Why We Abandoned Python
After 18 Months
18 months of production Python. A working orchestrator. Tests passing. Then we rewrote it in Go. Not a port — a new system. Here’s why.
The RapidLaunch orchestrator was built in Python/Flask over 18 months. It worked. We rewrote it in Go anyway. Python’s duck typing hides errors until runtime — and in infrastructure code, runtime errors mean misconfigured servers. Celery’s distributed async is fragile compared to goroutines. Deployment is virtualenv hell vs. a single binary. And AI-generated Python has the worst signal-to-noise ratio of any major language. The internal documentation says “NEW system, not a port.” The Python codebase was frozen and reclassified as reference material.
The Decision
The RapidLaunch orchestrator was originally built in Python. Flask for the API. Celery for async processing. SQLAlchemy for the ORM. Redis for the message broker. 18 months of development, a working product, tests passing, deployed in production.
We rewrote it in Go.
Not a port — the internal documentation explicitly says “NEW system, not a port.” The Python codebase was frozen and reclassified as “reference material for understanding requirements, not a codebase to translate.” We didn’t translate line by line. We took the requirements, the lessons, and the domain knowledge — and built it properly in a language suited to what we were actually building.

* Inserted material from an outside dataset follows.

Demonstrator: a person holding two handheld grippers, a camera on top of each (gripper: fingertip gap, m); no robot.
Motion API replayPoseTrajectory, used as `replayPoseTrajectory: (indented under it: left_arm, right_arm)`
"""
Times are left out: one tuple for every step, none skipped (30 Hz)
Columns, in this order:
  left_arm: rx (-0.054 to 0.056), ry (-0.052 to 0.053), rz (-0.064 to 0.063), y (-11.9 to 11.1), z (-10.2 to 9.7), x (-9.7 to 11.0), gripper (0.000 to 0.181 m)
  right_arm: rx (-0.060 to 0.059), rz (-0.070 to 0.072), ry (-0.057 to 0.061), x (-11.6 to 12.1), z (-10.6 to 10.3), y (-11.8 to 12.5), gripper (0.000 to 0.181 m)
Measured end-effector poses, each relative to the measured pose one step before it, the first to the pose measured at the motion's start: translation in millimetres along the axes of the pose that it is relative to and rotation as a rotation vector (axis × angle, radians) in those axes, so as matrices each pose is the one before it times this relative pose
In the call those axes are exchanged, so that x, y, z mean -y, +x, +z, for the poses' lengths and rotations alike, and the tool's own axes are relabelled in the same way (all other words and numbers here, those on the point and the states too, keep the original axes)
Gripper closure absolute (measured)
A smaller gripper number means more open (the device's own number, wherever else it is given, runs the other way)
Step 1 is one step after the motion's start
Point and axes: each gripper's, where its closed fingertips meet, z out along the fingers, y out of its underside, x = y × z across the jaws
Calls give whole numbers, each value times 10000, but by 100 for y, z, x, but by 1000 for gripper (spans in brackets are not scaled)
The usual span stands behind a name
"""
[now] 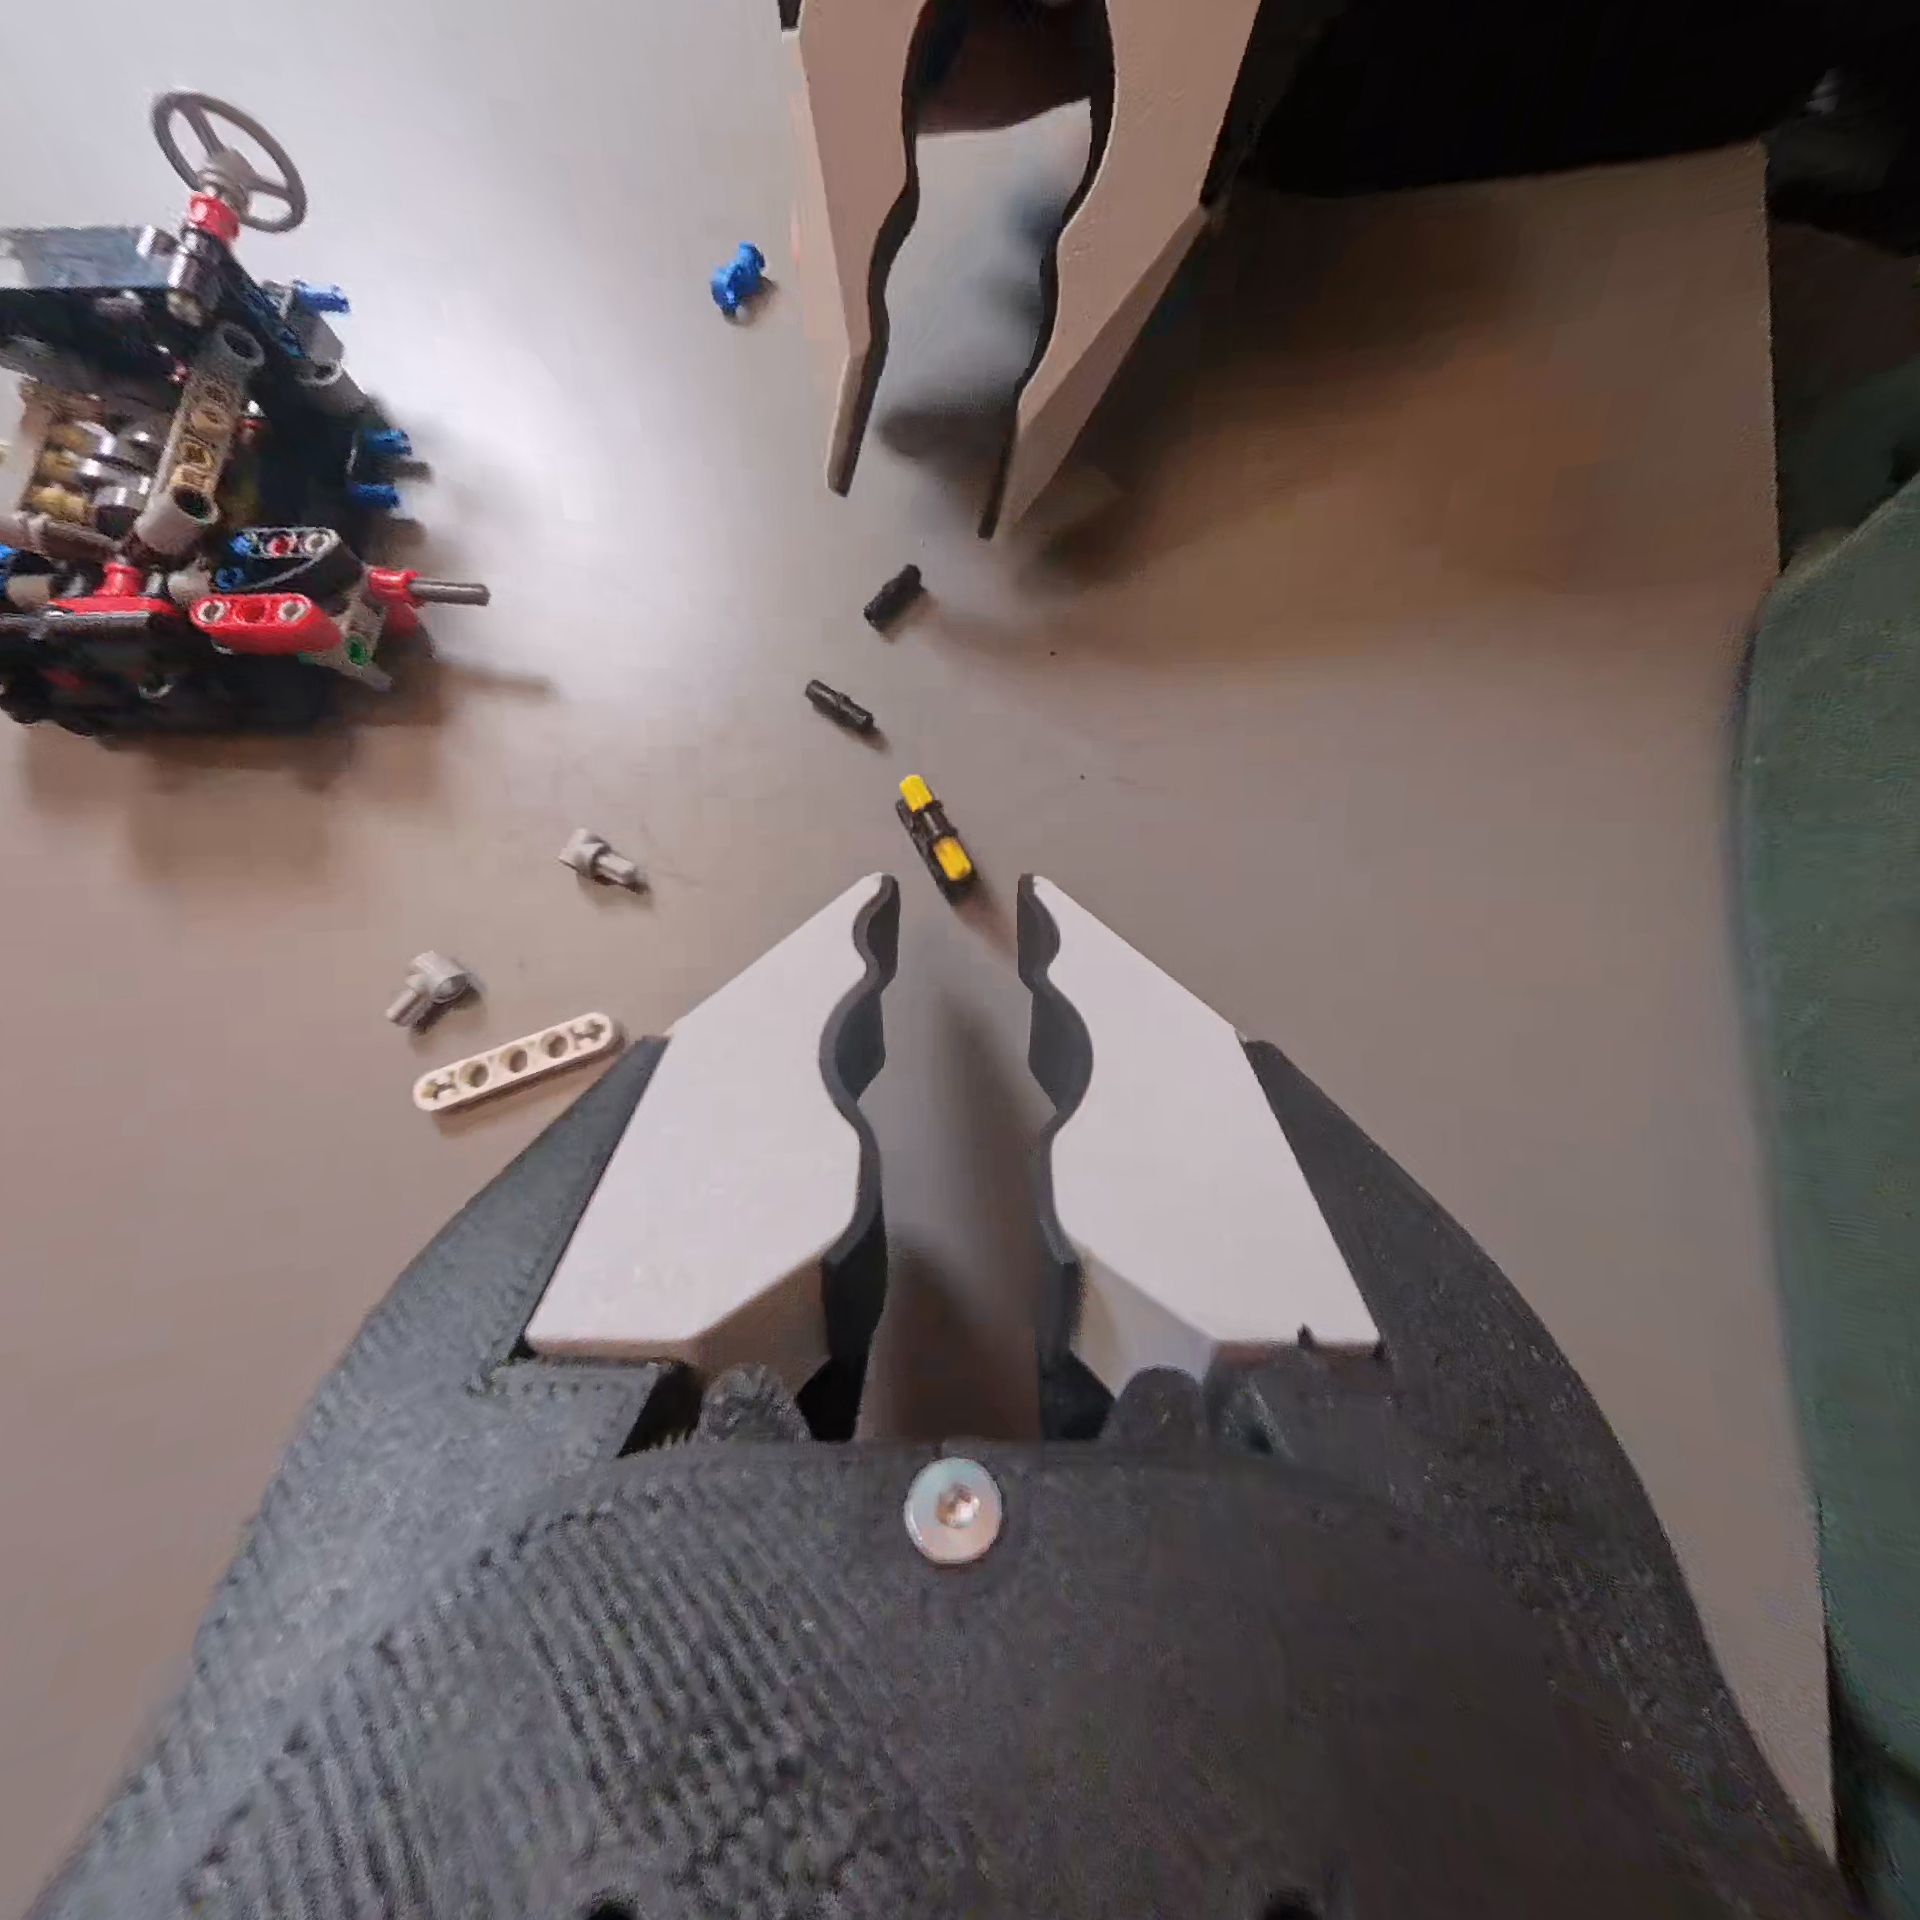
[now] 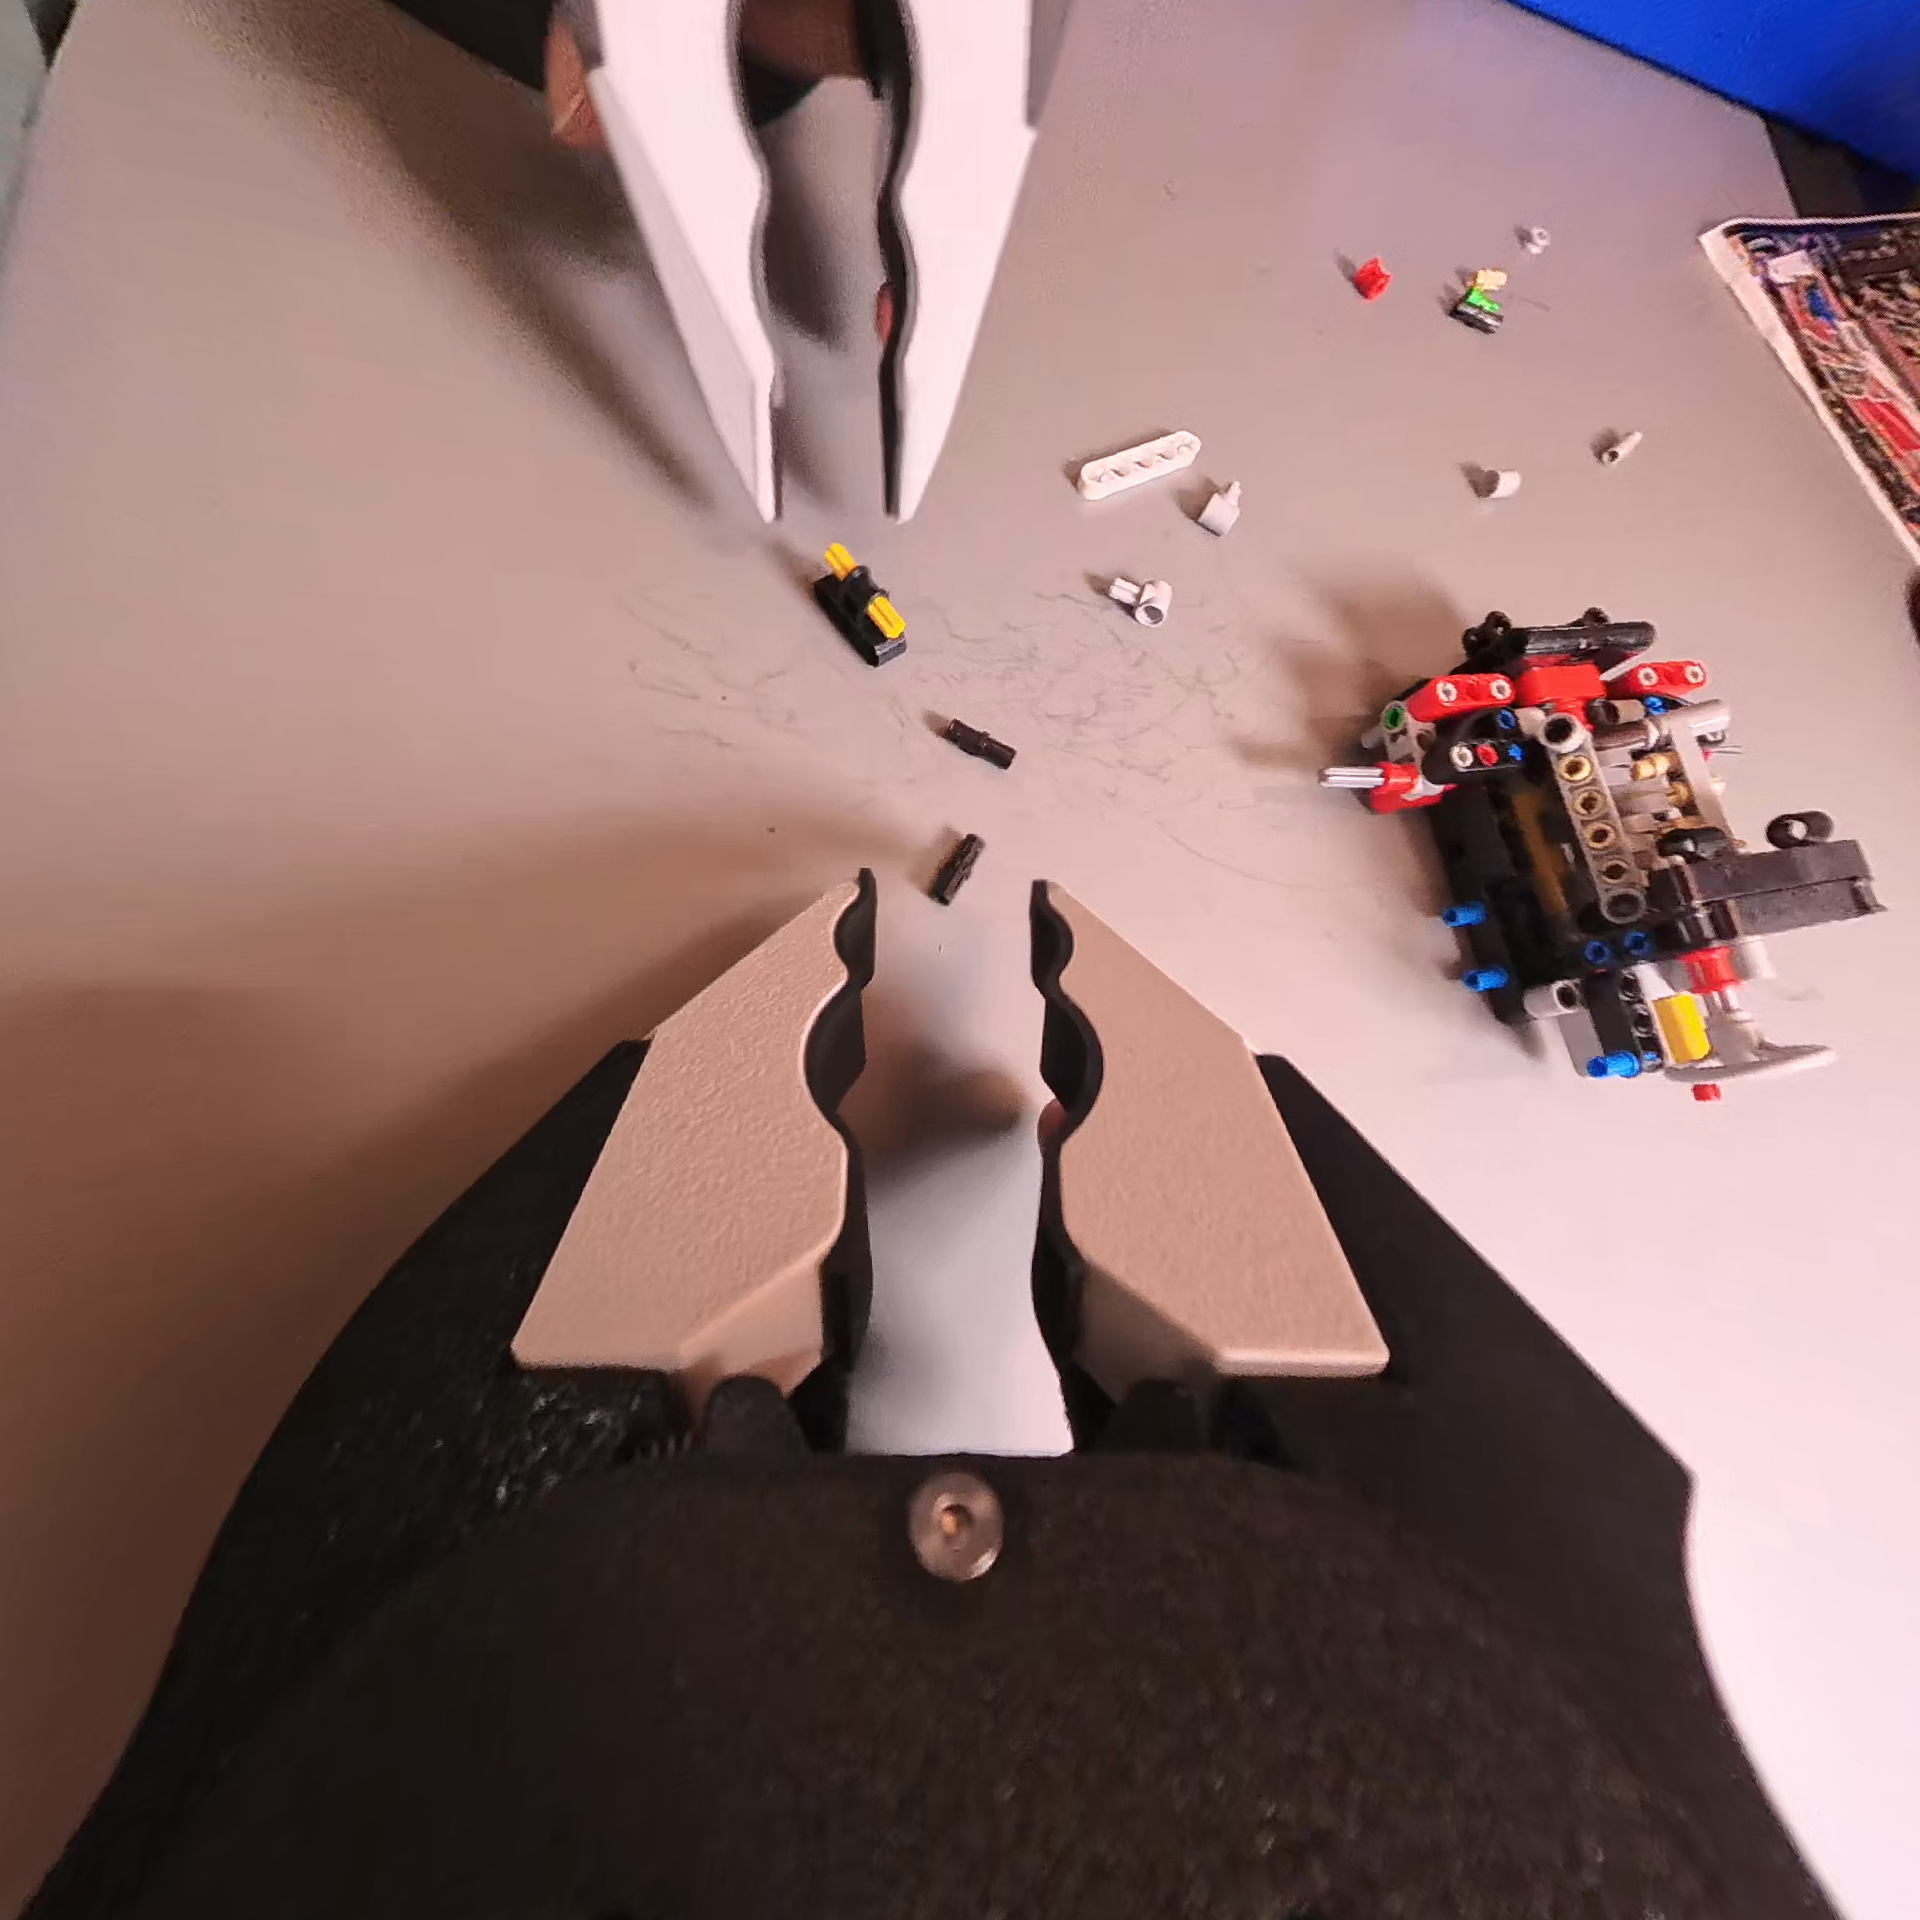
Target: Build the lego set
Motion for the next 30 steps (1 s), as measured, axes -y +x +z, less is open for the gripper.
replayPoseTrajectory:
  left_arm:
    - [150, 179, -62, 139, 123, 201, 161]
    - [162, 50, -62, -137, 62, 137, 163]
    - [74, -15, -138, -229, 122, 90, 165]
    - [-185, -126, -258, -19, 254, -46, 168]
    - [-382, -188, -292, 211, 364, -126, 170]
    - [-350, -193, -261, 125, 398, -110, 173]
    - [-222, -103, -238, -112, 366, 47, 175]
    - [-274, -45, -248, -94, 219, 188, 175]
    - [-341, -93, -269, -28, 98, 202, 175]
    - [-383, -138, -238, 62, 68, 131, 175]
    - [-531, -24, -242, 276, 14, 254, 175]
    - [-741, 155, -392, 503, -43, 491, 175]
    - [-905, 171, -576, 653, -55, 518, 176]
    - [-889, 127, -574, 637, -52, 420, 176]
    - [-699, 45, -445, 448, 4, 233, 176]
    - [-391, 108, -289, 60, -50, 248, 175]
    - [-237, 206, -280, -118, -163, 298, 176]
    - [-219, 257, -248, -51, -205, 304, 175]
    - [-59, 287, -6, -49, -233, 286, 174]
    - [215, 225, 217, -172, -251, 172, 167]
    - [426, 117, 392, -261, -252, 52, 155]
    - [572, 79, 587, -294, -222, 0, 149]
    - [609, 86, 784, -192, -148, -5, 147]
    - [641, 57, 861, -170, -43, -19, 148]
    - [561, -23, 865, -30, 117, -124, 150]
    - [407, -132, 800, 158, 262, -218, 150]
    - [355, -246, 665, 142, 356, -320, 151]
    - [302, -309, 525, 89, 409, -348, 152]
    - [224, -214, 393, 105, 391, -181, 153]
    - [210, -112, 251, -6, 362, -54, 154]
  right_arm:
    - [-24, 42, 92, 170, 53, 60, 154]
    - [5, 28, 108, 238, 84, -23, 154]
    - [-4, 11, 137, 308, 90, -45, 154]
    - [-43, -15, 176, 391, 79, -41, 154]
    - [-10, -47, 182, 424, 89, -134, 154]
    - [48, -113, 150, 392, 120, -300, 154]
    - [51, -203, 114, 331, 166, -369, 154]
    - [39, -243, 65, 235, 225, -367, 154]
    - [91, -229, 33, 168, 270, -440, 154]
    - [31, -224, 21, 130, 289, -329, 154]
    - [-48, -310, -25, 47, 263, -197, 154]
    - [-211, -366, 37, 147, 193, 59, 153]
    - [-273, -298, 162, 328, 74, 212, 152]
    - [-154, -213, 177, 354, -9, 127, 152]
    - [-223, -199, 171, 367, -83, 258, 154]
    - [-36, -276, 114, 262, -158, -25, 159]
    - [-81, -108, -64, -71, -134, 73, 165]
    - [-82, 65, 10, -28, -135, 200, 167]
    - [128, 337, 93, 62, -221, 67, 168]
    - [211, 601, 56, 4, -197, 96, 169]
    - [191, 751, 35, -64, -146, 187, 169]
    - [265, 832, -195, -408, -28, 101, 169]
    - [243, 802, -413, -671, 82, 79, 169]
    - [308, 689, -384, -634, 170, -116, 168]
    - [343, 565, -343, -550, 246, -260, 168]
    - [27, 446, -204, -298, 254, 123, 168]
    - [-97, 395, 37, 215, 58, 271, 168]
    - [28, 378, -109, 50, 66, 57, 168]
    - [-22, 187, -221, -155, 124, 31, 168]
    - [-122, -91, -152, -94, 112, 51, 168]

Duck Typing Hides Errors Until Production
Python’s dynamic typing is a feature in exploratory code and a liability in infrastructure. A function that accepts Any and returns Any works fine until a string arrives where an integer was expected — and in infrastructure code, that runtime error doesn’t mean a failed page render. It means:
- A container provisioned with the wrong VMID
- A firewall rule applied to the wrong interface
- A DNS record pointing at the wrong IP
- A secret injected into the wrong container
We enforced type hints. We ran mypy. We added runtime validation. And still, Python’s type system is advisory — it doesn’t prevent the code from running with wrong types. It just warns you, if you remember to check.
Go’s type system catches these at compile time. The code doesn’t run until the types are correct. In infrastructure orchestration, that’s not a convenience — it’s a safety requirement.
Deployment Hell vs. Single Binary
Deploying a Python application means managing virtualenvs, pip dependencies, version conflicts, system Python vs. project Python, and the occasional C extension that won’t compile on the target. Every dependency is a potential failure point, and dependencies have dependencies.
Go compiles to a single static binary. Copy the file. Run it. No runtime. No package manager. No virtual environment. No “works on my machine.”
For an orchestrator that runs on multiple Proxmox nodes across multiple data centres, this is the difference between reliable deployment and deployment roulette. One binary per node. scp it. systemctl restart. Done.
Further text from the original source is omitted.